Imagine an analogous situation: a Republican incumbent who did decently among Hispanics but whose strategists conclude has lost significant support in that segment of the electorate. If they start putting out the word that the GOP is giving up on the Hispanic vote, it would ensure that the party loses more Hispanic votes, and perhaps also the votes of non-Hispanics who don’t like the idea that the GOP is anti-Hispanic. It could also do long-term damage to the party’s ability to win over Hispanics in future elections.
Would there be any compensating gains? Maybe, if one assumes there is a significant segment of the electorate that is antipathetic toward Hispanics. Similarly, it could be that the Democrats’ disrespecting of the WWC is a tactic aimed at playing to the prejudices of other Democratic-leaning voters, especially college-educated whites. Recall that then-Sen. Obama’s delivered his notorious disquisition on “bitter clingers” to a well-heeled cackle of rads in San Francisco.

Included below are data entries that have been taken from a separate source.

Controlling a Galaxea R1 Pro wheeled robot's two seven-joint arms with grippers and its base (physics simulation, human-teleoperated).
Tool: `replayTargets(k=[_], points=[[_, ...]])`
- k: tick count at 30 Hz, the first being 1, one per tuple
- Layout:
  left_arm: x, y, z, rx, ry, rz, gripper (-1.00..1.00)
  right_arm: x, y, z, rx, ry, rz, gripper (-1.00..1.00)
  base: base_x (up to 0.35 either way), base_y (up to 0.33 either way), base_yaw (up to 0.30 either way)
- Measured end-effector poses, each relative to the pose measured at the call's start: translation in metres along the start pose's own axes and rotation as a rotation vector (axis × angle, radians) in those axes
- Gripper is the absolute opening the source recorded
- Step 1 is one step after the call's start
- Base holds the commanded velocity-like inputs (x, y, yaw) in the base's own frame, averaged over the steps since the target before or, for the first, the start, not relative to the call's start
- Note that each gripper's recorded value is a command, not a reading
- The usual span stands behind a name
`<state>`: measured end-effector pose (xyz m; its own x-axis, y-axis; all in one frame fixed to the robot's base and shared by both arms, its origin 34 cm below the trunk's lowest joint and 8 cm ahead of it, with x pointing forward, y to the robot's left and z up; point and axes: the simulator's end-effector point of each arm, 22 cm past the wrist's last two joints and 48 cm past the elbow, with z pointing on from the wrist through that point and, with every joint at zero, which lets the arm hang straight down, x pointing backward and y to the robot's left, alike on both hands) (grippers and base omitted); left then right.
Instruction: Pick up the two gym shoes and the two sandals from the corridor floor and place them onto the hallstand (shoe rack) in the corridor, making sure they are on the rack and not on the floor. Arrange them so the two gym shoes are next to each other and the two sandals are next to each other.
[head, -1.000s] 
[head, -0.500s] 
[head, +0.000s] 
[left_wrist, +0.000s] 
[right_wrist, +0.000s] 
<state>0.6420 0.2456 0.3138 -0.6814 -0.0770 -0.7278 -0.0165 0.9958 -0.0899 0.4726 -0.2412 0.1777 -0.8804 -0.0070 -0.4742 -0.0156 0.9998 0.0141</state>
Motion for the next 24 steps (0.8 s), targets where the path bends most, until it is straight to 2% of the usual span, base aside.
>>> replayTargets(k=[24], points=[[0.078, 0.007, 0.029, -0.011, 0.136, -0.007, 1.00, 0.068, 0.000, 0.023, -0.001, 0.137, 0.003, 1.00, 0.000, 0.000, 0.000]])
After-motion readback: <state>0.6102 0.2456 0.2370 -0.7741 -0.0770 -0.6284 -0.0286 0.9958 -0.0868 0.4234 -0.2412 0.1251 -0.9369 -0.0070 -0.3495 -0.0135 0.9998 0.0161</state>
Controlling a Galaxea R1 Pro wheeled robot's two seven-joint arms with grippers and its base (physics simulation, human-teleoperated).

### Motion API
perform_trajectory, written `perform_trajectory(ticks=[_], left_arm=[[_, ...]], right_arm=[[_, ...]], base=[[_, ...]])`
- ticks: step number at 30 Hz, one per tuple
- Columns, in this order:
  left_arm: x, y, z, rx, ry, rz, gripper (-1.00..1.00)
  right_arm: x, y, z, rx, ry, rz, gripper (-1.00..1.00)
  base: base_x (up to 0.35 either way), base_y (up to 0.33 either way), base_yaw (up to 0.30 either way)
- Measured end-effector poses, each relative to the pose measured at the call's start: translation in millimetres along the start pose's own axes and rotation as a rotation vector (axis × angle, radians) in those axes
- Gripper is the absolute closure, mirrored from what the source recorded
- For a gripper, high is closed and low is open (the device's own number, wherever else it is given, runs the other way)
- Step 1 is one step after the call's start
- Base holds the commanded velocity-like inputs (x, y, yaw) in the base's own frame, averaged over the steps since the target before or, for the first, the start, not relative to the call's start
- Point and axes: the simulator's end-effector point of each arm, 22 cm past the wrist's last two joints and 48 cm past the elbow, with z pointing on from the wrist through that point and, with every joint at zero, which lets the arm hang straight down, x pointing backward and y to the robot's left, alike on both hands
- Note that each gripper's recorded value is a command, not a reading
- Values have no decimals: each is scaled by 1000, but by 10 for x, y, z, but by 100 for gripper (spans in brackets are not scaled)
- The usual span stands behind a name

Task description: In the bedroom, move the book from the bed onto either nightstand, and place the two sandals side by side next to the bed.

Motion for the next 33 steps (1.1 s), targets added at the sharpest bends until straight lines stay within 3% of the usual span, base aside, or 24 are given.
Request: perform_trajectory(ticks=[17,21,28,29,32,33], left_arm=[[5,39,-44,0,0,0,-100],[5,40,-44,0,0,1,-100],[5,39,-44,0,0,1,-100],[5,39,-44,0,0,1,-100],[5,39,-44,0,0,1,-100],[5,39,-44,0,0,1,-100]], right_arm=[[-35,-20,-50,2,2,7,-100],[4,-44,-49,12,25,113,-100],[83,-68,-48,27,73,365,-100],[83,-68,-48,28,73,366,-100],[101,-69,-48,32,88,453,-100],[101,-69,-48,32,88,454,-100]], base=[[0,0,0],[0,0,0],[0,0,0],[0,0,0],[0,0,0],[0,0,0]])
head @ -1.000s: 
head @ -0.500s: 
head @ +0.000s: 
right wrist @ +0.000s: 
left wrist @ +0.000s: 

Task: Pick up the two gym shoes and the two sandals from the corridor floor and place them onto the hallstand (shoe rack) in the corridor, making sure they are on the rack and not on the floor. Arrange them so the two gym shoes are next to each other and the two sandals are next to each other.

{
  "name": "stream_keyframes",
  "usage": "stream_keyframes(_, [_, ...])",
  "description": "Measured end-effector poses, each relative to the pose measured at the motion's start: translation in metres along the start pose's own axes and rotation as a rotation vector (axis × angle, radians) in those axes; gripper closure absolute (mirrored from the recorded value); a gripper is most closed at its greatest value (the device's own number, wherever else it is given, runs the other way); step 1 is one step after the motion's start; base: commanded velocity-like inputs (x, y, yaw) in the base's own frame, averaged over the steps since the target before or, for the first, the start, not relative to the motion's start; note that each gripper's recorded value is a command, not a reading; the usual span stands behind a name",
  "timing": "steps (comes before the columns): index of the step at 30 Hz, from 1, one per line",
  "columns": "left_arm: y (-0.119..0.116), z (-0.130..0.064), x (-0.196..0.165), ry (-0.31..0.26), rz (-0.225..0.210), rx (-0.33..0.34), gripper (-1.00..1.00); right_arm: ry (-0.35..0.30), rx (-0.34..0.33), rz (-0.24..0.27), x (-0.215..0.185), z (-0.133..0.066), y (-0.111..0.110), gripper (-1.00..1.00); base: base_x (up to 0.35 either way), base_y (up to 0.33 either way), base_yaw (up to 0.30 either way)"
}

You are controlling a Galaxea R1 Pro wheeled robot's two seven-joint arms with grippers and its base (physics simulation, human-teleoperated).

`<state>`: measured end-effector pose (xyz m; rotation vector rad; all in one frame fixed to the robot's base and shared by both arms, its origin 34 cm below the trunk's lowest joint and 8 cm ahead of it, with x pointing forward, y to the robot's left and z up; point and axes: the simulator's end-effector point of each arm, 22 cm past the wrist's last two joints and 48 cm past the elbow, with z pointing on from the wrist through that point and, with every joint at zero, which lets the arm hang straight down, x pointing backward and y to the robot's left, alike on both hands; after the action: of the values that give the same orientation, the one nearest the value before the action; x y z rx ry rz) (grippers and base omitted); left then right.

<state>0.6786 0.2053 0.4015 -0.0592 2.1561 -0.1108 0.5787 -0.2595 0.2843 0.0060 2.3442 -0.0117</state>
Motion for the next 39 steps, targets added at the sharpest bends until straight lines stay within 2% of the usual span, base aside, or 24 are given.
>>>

Yet in our hypothetical Republican example, surely it would be shrewder for the GOP to speak to the putative anti-Hispanic voters in “dog whistles” rather than making the antipathy explicit. (Though somehow it seems the only people who recognize those dog whistles are liberals.) Similarly, there are subtler ways for the Democrats to appeal to professional-class snobbery than by telling the WWC to vote Republican. Recall, too, that the “bitter clingers” exposition was delivered in private, or so Obama thought.
Is it even possible, then, to save the Democrats’ open disrespect for the WWC from the judgment that it is spectacularly stupid and nothing more? Reader, we’re going to try.
[…]
The rise of the so-called Occupy Wall Street movement, combined with Obama’s more confrontational tone, lifted their mood, but it was a temporary high. The urban encampments turned out to be squalid Obamavilles, not an American Arab Spring or a liberal Tea Party. Most of them are gone now, victims of bad weather or health-and-safety ordinances. And with Obama having scored few victories on Capitol Hill or in public opinion, the left could return to its summer funk any day.
It is important for them not to believe that all is lost–that Obama still has a credible shot at re-election. Openly ceding the WWC to the GOP, even if it actually ends up harming Obama’s re-election prospects, may be the price these strategists feel they have to pay in order to make credible their claim that Obama has any path to victory at all.
To be sure, all is not lost for Obama. This column is of the view that he has been on a losing trajectory since very early in his term, but any number of things could happen in the next 11 months to alter that trajectory. The economy could suddenly improve. An international crisis could arise to which Obama responds with mastery (or luck). The GOP could nominate a candidate who repels independent voters for reasons of ideology, competence or character. A third-party candidacy could split the Republican vote.
We’re not saying any of these eventualities are likely, or that they would necessarily help Obama. (Jimmy Carter had an international crisis, an “extreme” challenger, and a third-party GOP candidate, and he lost badly anyway.) But a necessary condition for an Obama victory is that his own party not throw in the towel months before the election. Abandoning the WWC may be a desperation move to forestall that possibility.